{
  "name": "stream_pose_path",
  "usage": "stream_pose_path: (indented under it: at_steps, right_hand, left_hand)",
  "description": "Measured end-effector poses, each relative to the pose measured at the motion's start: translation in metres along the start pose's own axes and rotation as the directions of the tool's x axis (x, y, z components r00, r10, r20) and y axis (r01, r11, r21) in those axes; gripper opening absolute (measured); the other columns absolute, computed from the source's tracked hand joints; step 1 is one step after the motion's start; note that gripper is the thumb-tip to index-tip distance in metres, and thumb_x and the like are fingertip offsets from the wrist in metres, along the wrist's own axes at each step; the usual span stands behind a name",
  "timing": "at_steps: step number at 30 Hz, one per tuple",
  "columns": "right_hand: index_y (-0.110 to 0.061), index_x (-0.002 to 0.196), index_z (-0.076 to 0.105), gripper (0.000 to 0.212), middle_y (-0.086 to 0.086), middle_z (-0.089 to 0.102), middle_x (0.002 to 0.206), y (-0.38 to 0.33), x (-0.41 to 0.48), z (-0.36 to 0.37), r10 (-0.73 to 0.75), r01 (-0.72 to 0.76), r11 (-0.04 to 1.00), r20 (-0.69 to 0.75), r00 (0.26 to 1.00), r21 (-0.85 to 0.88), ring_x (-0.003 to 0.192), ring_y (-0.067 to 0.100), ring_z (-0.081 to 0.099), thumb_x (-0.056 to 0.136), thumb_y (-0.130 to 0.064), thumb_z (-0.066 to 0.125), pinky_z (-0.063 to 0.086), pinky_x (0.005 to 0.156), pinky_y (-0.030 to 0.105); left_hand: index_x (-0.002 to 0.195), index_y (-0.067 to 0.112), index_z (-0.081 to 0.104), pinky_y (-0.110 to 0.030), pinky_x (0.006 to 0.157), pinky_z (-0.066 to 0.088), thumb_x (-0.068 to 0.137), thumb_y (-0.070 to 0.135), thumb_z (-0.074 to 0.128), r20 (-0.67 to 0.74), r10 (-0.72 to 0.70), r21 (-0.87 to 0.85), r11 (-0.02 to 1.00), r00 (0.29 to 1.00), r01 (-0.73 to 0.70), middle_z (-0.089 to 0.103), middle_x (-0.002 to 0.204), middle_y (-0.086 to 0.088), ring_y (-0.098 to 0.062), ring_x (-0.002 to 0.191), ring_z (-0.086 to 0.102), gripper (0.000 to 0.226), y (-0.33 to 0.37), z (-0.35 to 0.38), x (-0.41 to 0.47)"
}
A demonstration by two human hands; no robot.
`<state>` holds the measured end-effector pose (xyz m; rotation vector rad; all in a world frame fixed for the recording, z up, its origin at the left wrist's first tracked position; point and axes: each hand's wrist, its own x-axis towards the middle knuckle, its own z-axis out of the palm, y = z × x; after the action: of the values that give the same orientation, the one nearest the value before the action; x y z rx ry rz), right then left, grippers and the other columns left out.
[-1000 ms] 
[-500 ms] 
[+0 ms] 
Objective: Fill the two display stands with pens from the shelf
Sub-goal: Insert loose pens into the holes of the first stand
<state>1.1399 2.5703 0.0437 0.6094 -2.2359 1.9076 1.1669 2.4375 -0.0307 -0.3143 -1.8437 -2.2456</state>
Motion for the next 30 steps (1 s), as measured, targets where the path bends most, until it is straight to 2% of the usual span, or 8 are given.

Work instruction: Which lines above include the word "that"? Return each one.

Exercise solution:
  "description": "Measured end-effector poses, each relative to the pose measured at the motion's start: translation in metres along the start pose's own axes and rotation as the directions of the tool's x axis (x, y, z components r00, r10, r20) and y axis (r01, r11, r21) in those axes; gripper opening absolute (measured); the other columns absolute, computed from the source's tracked hand joints; step 1 is one step after the motion's start; note that gripper is the thumb-tip to index-tip distance in metres, and thumb_x and the like are fingertip offsets from the wrist in metres, along the wrist's own axes at each step; the usual span stands behind a name",
`<state>` holds the measured end-effector pose (xyz m; rotation vector rad; all in a world frame fixed for the recording, z up, its origin at the left wrist's first tracked position; point and axes: each hand's wrist, its own x-axis towards the middle knuckle, its own z-axis out of the palm, y = z × x; after the action: of the values that give the same orientation, the one nearest the value before the action; x y z rx ry rz), right then left, grippers and the other columns left out.

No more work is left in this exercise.